Rationing by Cost, The American Way!

Incidental Economist has a sobering graphic from the OECD evaluation of inequalities in health care access.  The U.S. again is an outlier. 

People like to believe that we don’t ration care in the US. We do. More than just about any other country, we ration by cost.

Medicynical Note:  The conservative right in our country would have you believe that we have the best health care in the world.  The questions I would pose is for whom?  and what alternative reality world are you talking about?

Our care is the most expensive; our insurance coverage the least available (50 million uninsured); and we lead the world in bankruptcy caused by medical expenses—a category of bankruptcy unknown in other industrialized countries. 

What we can say is that the U.S. leads the world in  dysfuntionality when it comes to health care—and self delusion. 

Conflicts of Interest in Genetic Counseling?

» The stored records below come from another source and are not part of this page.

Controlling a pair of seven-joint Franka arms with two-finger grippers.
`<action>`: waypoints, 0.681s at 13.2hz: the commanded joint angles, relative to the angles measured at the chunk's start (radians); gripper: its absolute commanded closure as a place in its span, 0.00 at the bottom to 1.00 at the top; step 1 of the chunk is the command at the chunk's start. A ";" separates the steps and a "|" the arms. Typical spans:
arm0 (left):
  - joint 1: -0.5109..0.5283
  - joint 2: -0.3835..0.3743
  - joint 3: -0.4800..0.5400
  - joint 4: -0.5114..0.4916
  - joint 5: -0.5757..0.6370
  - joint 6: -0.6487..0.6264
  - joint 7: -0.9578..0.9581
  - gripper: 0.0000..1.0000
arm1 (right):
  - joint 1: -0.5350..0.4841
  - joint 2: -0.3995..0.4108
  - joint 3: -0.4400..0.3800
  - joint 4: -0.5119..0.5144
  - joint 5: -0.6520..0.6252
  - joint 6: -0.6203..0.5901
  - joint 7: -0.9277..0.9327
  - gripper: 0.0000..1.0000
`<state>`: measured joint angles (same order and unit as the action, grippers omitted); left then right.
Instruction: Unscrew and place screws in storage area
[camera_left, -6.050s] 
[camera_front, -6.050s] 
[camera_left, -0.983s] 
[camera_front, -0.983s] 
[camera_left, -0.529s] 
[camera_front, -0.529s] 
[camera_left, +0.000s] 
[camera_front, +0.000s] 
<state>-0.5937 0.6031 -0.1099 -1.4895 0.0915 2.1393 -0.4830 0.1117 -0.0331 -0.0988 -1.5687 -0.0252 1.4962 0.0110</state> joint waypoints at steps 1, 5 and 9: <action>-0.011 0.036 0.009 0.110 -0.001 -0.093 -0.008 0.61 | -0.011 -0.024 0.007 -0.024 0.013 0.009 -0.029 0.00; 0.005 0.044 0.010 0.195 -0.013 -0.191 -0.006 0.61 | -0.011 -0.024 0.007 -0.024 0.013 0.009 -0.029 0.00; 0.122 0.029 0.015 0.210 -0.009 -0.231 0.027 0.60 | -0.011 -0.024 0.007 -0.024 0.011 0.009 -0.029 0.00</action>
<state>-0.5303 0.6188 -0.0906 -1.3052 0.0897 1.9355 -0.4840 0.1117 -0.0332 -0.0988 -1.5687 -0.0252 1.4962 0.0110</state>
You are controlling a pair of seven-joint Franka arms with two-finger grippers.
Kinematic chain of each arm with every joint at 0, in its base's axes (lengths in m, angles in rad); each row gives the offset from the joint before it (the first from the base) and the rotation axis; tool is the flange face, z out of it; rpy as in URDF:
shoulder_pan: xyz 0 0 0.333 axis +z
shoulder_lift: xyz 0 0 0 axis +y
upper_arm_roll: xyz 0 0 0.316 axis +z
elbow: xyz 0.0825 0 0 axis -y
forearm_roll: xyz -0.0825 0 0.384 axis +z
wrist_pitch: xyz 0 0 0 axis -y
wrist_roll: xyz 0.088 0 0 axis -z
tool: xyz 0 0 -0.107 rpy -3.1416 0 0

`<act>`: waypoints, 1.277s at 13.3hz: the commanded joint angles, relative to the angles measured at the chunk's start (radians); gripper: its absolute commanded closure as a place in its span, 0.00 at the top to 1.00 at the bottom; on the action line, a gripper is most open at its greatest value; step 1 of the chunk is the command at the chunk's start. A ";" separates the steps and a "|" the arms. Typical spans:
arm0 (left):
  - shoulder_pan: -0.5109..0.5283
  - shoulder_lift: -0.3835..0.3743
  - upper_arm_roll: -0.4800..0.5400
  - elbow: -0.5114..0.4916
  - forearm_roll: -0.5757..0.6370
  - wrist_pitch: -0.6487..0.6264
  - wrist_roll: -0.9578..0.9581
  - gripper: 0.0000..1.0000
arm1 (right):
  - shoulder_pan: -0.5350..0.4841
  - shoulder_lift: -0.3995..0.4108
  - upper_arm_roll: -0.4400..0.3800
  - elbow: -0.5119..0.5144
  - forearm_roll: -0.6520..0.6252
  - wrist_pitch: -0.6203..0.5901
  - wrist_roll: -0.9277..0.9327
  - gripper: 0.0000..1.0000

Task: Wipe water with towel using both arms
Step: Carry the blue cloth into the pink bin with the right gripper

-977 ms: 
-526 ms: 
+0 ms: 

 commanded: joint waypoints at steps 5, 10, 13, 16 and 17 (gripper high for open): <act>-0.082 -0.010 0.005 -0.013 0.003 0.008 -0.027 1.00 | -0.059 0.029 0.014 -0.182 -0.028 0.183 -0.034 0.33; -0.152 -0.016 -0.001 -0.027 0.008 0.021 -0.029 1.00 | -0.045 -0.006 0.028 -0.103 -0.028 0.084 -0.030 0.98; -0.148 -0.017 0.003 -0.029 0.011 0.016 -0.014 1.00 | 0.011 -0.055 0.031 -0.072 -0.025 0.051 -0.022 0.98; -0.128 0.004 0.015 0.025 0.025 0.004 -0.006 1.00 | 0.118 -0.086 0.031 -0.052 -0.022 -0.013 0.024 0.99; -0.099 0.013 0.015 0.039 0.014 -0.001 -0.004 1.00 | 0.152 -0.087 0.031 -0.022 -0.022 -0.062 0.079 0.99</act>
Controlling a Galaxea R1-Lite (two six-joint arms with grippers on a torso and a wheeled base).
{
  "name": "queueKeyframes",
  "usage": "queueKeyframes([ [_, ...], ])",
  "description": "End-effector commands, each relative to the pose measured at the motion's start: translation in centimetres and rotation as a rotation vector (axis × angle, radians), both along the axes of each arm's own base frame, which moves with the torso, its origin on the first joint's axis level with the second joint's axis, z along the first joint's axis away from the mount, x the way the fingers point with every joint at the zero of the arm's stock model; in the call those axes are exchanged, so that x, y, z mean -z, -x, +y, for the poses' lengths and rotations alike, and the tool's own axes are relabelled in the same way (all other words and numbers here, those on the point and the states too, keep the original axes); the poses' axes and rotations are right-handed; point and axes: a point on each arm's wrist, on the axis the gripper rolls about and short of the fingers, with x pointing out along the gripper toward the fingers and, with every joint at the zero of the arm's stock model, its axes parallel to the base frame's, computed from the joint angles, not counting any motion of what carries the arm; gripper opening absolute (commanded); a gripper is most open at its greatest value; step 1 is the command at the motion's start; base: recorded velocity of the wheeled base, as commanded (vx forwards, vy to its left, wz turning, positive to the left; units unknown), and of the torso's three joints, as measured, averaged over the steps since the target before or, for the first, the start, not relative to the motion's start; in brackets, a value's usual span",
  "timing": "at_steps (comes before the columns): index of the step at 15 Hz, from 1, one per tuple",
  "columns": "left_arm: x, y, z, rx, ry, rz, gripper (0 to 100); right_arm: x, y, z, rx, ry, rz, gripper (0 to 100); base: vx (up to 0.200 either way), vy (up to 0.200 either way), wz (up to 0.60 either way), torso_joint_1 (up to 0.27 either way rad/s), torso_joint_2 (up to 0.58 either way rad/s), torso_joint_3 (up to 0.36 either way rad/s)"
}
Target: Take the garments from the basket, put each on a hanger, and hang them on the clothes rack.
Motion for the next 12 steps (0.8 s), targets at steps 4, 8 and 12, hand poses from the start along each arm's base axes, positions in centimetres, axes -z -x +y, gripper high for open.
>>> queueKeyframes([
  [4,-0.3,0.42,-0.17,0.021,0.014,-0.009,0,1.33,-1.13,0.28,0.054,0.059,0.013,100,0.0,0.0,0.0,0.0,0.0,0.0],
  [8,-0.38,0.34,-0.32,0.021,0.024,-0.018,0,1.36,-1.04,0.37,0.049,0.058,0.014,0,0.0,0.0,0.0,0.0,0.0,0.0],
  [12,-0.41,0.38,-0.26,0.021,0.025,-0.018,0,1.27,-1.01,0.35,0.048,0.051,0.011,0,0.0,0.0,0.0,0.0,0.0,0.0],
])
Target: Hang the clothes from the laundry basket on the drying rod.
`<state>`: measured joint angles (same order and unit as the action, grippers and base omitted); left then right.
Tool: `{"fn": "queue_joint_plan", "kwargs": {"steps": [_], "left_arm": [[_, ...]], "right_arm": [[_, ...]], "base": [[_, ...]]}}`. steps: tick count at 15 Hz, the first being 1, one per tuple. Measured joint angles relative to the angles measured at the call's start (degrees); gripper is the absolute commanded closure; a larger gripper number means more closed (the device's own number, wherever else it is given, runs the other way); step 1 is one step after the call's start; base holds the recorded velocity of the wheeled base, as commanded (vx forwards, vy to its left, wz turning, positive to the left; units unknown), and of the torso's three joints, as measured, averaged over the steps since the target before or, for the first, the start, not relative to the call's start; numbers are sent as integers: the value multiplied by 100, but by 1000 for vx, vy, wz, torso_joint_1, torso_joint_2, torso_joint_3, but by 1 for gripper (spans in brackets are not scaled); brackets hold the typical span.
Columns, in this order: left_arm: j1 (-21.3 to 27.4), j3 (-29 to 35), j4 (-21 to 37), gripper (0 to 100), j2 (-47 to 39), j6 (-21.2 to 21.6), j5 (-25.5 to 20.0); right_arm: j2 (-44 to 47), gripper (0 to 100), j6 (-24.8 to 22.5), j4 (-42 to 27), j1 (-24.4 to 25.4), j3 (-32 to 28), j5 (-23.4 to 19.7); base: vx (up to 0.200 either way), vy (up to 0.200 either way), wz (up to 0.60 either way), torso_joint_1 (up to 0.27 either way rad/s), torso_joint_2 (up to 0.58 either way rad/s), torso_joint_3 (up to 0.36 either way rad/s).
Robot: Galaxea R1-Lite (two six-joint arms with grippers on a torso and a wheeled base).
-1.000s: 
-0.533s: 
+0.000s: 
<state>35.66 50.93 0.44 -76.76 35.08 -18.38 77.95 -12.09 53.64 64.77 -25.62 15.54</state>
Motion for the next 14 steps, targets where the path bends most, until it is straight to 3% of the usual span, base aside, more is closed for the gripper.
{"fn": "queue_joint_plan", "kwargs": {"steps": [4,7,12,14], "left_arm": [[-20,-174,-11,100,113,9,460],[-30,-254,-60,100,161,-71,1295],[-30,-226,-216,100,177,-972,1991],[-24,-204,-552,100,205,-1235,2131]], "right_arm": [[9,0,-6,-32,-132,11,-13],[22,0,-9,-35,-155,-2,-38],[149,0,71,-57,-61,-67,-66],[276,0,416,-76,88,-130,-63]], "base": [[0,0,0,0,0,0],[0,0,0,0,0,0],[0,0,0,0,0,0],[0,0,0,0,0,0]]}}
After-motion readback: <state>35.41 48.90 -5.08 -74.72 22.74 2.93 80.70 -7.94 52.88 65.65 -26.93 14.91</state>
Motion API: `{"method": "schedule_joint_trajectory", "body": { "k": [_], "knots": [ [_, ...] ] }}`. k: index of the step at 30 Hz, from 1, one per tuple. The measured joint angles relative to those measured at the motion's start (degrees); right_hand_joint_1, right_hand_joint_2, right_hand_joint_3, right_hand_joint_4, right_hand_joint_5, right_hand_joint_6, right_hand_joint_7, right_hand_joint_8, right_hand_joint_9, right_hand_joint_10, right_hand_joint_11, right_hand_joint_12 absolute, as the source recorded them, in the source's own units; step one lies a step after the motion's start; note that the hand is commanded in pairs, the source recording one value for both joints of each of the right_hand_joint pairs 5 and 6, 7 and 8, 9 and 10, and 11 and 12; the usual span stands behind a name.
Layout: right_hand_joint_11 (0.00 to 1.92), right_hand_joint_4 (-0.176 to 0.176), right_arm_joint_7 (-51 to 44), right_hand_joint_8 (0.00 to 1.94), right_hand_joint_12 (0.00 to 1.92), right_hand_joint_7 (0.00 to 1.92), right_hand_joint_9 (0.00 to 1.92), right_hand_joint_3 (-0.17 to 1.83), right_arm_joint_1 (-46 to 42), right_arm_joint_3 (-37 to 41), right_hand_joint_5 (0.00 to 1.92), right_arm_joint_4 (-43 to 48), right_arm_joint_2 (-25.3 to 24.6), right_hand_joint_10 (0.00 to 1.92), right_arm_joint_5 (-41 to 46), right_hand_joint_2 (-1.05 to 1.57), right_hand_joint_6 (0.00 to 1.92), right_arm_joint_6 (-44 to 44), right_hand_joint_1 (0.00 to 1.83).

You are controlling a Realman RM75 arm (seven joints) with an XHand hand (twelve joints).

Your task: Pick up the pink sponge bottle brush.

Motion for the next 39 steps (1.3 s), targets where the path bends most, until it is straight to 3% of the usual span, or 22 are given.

Being on the payroll of a company that pays commissions (kickbacks—medicynical observation)  for more business sounds at least unethical in a medical practice.  If the service provided is more than a person needs and if the relationship with the company is not fully revealed,  it could be criminal.  Something out of a HBO crime  family show?  No it’s simply the way genetic testing is encouraged in the U.S.

Now, as the number of tests and the money to be made from them are exploding, another question is being asked by professionals in the field themselves. Is it ethical for genetic counselors, who advise patients on whether to undergo testing, to be paid by the companies that perform the tests?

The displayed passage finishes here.